Check each line of the data for "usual" and select those that have it.

+++++

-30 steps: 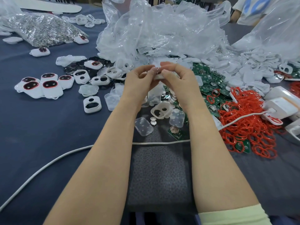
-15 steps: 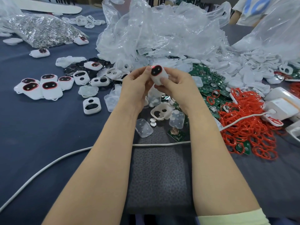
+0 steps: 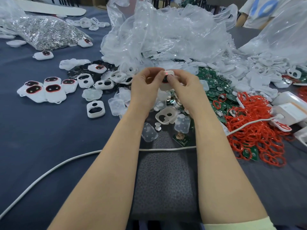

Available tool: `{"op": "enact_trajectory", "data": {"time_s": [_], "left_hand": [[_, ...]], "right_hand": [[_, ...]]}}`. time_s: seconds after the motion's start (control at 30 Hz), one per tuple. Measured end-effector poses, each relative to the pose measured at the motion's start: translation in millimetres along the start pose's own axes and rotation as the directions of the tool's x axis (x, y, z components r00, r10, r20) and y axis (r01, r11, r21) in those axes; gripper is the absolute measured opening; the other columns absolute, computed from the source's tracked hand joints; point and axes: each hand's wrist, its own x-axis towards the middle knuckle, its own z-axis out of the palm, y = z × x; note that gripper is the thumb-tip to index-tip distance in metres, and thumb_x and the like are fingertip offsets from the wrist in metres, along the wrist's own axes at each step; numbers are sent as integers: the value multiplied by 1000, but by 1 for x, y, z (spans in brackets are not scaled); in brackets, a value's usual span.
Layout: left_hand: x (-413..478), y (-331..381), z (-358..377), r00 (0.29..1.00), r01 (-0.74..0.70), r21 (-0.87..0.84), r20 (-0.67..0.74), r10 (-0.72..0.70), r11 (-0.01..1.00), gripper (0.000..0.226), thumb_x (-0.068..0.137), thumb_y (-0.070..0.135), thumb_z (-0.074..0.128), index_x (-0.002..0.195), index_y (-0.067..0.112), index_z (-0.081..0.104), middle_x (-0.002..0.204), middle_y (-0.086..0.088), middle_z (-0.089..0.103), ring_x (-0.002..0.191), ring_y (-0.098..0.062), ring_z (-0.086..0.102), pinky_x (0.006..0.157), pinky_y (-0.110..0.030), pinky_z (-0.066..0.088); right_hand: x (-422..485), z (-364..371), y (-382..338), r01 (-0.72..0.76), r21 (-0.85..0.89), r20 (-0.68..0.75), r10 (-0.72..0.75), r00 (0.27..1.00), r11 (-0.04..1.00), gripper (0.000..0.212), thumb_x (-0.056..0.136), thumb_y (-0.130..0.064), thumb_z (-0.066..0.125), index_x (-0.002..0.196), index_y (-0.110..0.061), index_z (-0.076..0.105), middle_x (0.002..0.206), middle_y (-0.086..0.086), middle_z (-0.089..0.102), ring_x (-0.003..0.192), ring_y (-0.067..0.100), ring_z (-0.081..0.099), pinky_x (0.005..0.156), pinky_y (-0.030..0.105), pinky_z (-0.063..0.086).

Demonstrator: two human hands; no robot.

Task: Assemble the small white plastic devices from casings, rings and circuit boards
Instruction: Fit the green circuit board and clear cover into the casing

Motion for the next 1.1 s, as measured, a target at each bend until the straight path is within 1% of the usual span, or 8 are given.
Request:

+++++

## Response box
Available tool: `{"op": "enact_trajectory", "data": {"time_s": [_], "left_hand": [[_, ...]], "right_hand": [[_, ...]]}}`. time_s: seconds after the motion's start (control at 30 Hz), one per tuple. Measured end-effector poses, each relative to the pose measured at the motion's start: translation in millimetres along the start pose's own axes and rotation as the directions of the tool's x axis (x, y, z components r00, r10, r20) and y axis (r01, r11, r21) in those axes; gripper is the absolute measured opening; the other columns absolute, computed from the source's tracked hand joints; point and axes: each hand's wrist, its own x-axis towards the middle knuckle, its own z-axis out of the palm, y = z × x; note that gripper is the thumb-tip to index-tip distance in metres, and thumb_x and the like are fingertip offsets from the wrist in metres, along the wrist's own axes at each step; numbers are sent as integers: the value multiplied by 1000, but by 1 for x, y, z (spans in brackets are not scaled); in brackets, a value's usual span.
Motion for the next 1.1 s, as measured, a target at each bend until the straight path is within 1% of the usual span, or 8 are given.

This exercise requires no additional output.